#### Supplied data

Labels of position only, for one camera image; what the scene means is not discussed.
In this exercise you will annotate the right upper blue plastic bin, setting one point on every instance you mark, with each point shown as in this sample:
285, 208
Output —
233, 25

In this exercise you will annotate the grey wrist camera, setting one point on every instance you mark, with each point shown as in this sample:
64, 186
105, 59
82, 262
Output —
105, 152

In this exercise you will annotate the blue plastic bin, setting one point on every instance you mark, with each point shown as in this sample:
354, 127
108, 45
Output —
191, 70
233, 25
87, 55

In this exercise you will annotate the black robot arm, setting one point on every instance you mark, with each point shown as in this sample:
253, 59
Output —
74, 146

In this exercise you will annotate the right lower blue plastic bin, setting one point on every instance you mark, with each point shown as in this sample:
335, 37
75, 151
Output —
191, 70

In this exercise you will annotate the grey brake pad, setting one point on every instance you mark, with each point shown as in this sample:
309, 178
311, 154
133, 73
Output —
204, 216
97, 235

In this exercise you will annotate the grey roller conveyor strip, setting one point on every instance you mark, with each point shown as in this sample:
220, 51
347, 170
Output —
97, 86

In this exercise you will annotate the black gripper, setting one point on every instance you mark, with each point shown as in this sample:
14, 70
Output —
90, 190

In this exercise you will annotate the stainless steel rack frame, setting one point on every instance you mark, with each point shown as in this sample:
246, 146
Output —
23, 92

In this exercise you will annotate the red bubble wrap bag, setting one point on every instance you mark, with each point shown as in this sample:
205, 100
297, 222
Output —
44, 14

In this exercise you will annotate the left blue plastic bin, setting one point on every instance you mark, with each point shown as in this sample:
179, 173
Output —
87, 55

########

Your assignment: Track down all lines above with the string "mark" and copy them.

Solution:
In this exercise you will annotate the right upper blue plastic bin, setting one point on every instance you mark, with each point shown as in this sample:
In this exercise you will annotate the grey wrist camera, setting one point on every instance you mark, with each point shown as in this sample:
In this exercise you will annotate the blue plastic bin, setting one point on every instance you mark, with each point shown as in this sample:
In this exercise you will annotate the black robot arm, setting one point on every instance you mark, with each point shown as in this sample:
In this exercise you will annotate the right lower blue plastic bin, setting one point on every instance you mark, with each point shown as in this sample:
In this exercise you will annotate the grey brake pad, setting one point on every instance you mark, with each point shown as in this sample:
In this exercise you will annotate the grey roller conveyor strip, setting one point on every instance you mark, with each point shown as in this sample:
In this exercise you will annotate the black gripper, setting one point on every instance you mark, with each point shown as in this sample:
In this exercise you will annotate the stainless steel rack frame, setting one point on every instance you mark, with each point shown as in this sample:
In this exercise you will annotate the red bubble wrap bag, setting one point on every instance you mark, with each point shown as in this sample:
In this exercise you will annotate the left blue plastic bin, setting one point on every instance you mark, with each point shown as in this sample:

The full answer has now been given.